By now, the critics have pretty well documented the triviality and ugliness of ''Indiana Jones and the Temple of Doom,'' Steven Spielberg's latest thrill-a-minute movie.
Syndicated columnist George F. Will calls it ''shocking extremism in popular entertainment.'' Monitor film critic David Sterritt describes it as ''shuffling back toward infancy.'' Vincent Canby of the New York Times characterizes it as ''exuberantly tasteless.''
These and other critics have taken the movie to task for its paucity of plot and emptiness of characterization. They have found no meaningful symbolism nor insight. What they have found, instead, is a movie with little of the lighthearted adventure of ''Raiders of the Lost Ark'' (Spielberg's earlier Indiana Jones movie), or the sci-fi futurism of the ''Star Wars'' trilogy, or the ontological reverberations of ''Dark Crystal.''
Yet the film, during its first box office week, has grossed more than any other movie ever released. And a vast segment of its audience consists of children. Clearly there is something here of interest to more than film buffs. What is this phenomenon telling us about ourselves?

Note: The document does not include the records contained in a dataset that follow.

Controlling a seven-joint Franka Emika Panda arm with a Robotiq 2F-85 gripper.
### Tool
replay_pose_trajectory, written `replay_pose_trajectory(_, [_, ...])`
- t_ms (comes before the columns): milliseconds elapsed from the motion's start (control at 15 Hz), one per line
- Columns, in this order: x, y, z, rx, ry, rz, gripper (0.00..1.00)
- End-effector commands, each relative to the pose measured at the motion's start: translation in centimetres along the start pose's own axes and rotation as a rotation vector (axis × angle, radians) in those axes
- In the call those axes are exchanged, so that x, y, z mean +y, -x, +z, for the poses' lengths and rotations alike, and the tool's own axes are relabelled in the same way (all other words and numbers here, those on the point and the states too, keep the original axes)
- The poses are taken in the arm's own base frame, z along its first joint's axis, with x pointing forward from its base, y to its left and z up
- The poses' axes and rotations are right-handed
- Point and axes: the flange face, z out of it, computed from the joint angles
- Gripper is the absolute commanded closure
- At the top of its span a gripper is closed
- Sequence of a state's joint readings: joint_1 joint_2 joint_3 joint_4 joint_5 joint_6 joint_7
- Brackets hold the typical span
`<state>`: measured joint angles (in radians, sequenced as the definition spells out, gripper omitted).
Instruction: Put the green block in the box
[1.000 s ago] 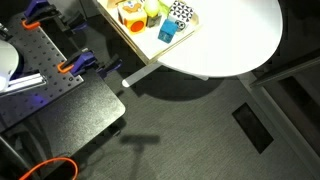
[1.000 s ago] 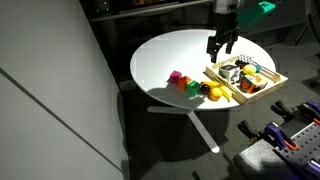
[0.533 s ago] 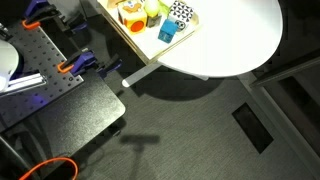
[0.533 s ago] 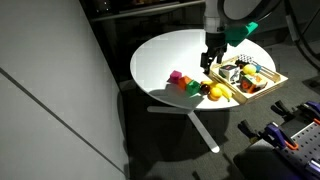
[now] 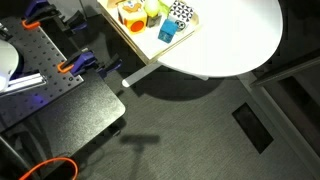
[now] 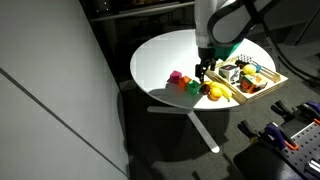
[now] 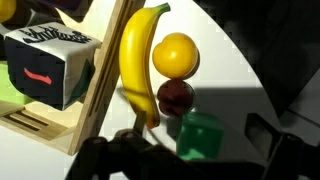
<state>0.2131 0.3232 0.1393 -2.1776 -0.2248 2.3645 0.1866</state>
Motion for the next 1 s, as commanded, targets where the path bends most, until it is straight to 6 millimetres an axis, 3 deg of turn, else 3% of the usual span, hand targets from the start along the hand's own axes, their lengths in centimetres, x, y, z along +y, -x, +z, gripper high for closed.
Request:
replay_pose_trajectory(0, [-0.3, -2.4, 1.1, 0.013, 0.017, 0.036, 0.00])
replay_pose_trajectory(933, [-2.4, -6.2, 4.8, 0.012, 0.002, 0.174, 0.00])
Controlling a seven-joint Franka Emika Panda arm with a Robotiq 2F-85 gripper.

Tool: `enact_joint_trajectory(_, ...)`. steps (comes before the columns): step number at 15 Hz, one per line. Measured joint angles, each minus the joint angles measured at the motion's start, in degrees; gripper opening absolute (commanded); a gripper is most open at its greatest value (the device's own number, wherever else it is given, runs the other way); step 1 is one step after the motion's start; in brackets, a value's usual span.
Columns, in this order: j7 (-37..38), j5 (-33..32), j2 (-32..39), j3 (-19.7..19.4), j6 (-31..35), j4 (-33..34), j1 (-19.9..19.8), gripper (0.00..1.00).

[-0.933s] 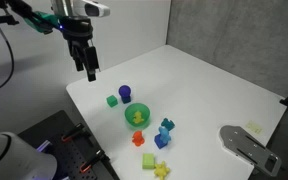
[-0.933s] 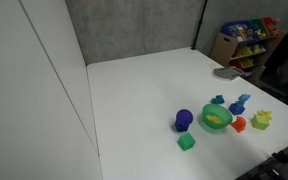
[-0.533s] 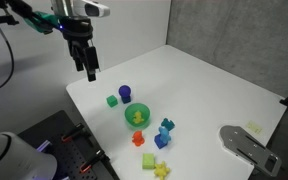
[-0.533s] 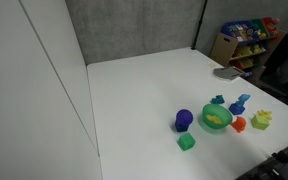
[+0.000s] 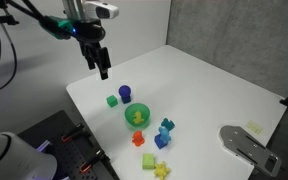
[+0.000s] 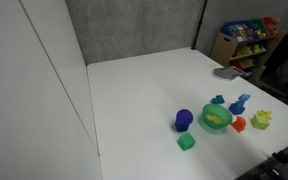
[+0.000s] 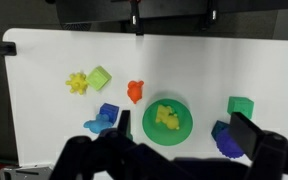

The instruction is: Pick up the light blue toy that is on top of the blue block and drop it in the green bowl

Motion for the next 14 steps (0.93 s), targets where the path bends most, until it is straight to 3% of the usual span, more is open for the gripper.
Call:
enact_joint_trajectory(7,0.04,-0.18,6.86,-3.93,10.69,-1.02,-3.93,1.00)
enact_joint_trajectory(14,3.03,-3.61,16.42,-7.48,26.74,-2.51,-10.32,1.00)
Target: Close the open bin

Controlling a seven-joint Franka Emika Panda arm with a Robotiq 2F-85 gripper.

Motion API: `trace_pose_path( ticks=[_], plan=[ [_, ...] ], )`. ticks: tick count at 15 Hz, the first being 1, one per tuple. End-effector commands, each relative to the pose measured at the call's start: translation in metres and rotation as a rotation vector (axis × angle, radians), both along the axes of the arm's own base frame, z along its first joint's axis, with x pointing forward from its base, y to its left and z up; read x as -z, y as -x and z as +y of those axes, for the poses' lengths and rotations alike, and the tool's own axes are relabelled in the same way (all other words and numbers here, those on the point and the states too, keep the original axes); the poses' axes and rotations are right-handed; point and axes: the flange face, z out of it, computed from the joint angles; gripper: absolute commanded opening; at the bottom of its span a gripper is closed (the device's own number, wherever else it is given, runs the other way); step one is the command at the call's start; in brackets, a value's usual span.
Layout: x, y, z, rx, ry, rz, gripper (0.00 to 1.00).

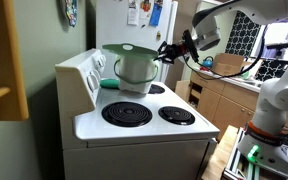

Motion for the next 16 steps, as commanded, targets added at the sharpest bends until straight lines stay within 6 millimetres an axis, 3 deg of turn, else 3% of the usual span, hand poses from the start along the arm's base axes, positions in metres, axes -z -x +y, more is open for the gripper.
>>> trace_pose_path(
  ticks=[1, 6, 16],
  plan=[
    [0.001, -0.003, 0.005, 0.022, -0.152, 0.123, 0.04],
    [0.011, -0.011, 0.011, 0.134, -0.224, 0.308, 0.04],
    [0.001, -0.017, 0.02, 0.218, -0.391, 0.575, 0.04]
  ],
)
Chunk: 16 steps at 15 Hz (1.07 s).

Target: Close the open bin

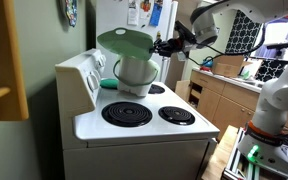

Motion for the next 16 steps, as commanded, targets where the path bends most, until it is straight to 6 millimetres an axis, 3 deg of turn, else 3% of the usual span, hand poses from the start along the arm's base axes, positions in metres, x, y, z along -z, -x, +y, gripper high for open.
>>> trace_pose_path(
  ticks=[1, 7, 9, 10, 16],
  plan=[
    [0.02, -0.007, -0.004, 0.064, -0.078, 0.151, 0.04],
    [0.037, -0.008, -0.006, 0.173, -0.171, 0.319, 0.04],
    [0.037, -0.009, -0.01, 0.233, -0.194, 0.351, 0.04],
    [0.013, -0.007, -0.004, 0.145, -0.199, 0.281, 0.14],
    [0.026, -0.011, -0.009, 0.202, -0.197, 0.323, 0.14]
  ],
)
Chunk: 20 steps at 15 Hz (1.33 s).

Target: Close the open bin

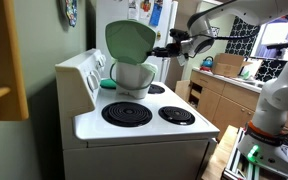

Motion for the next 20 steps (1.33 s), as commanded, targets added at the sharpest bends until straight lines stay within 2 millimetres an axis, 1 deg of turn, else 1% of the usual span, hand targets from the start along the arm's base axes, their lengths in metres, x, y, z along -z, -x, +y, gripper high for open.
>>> trace_pose_path(
  ticks=[1, 6, 12, 16, 20],
  plan=[
    [0.0, 0.0, -0.001, 0.0, 0.0, 0.001, 0.04],
    [0.0, -0.003, -0.006, 0.061, -0.095, 0.129, 0.04],
    [0.011, -0.003, -0.003, 0.101, -0.147, 0.323, 0.04],
    [0.012, -0.004, -0.008, 0.133, -0.172, 0.385, 0.04],
    [0.021, -0.004, -0.014, 0.173, -0.167, 0.452, 0.04]
  ],
)
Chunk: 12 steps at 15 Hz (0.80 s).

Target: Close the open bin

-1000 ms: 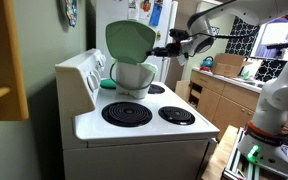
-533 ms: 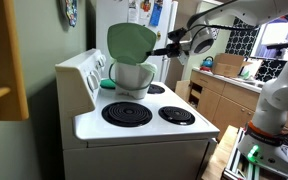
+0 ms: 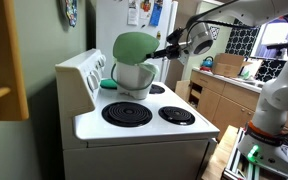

The answer may lie in the words ''special effects'' -- the use of state-of-the-art cinematic techniques, computer-aided design, and complex sets and puppetry to produce striking illusionism. In and of themselves, of course, special effects are not bad. Movies, after all, are pure illusion: So the prize , naturally, goes to those who can make the most bizarre experience seem wholly real.
Nor is it enough to object that the expenditures on such effects (''Temple of Doom'' reportedly cost $26 million to make) are disproportionate to humanity's real needs. That's long been true in the entertainment industry. No, at bottom, this upward trend in special effects, with each new movie falling over itself to outdo the last, is troublesome for two more important reasons:
* The trend is highly exploitative of children. Neither instructive nor delightful, ''Temple of Doom'' merely shocks -- and does so in the context of a PG (''Parental Guidance Suggested'') rating. It has all the earmarks of pornography: It manipulates thought by playing on emotions, which, although common to humanity, are degrading rather than elevating. In this movie, the emotions happen not to be sexual but visceral -- the fascination with the repulsive, the violent, and the terrifying. Most thoughtful people recognize that no adult is helped by ceding power to the sensual emotions: Hence the outcry against pornography. We need also to recognize that no child is helped by indulging the visceral emotions. At best, such indulgence leads to a sensory overload that no longer distinguishes tenderness from violence. At worst it produces a depravity that recoils at nothing.
* The trend is symptomatic of broader social concerns. We are becoming, in many ways, a ''special effects'' society -- where the message and meaning of our acts pale into insignificance beside the hype and glitter of the packaging. Elementary school teachers learned years ago that they had trouble competing with ''Sesame Street'' and other children's TV shows: They couldn't sing and dance while teaching the alphabet. In a similar way, this year's Democratic presidential candidates have learned that they are more honored for their images than for their ideas. In each case, the problem is the same: a world so dominated by a visceral fascination with ''special effects'' that the substance gets lost.
In the end, the problem is one of degree -- always the hardest sort to master , especially for the young. Eating and driving are not wrong; gluttony and speeding are. So, too, special effects are not wrong; trashy spectaculars are. Knowing where to draw the line -- how to understand restraint -- is one of the qualities distinguishing adults from children. In abandoning restraint, ''Temple of Doom'' is merely childish; in willfully and perversely doing so, it is distinctly unhealthy.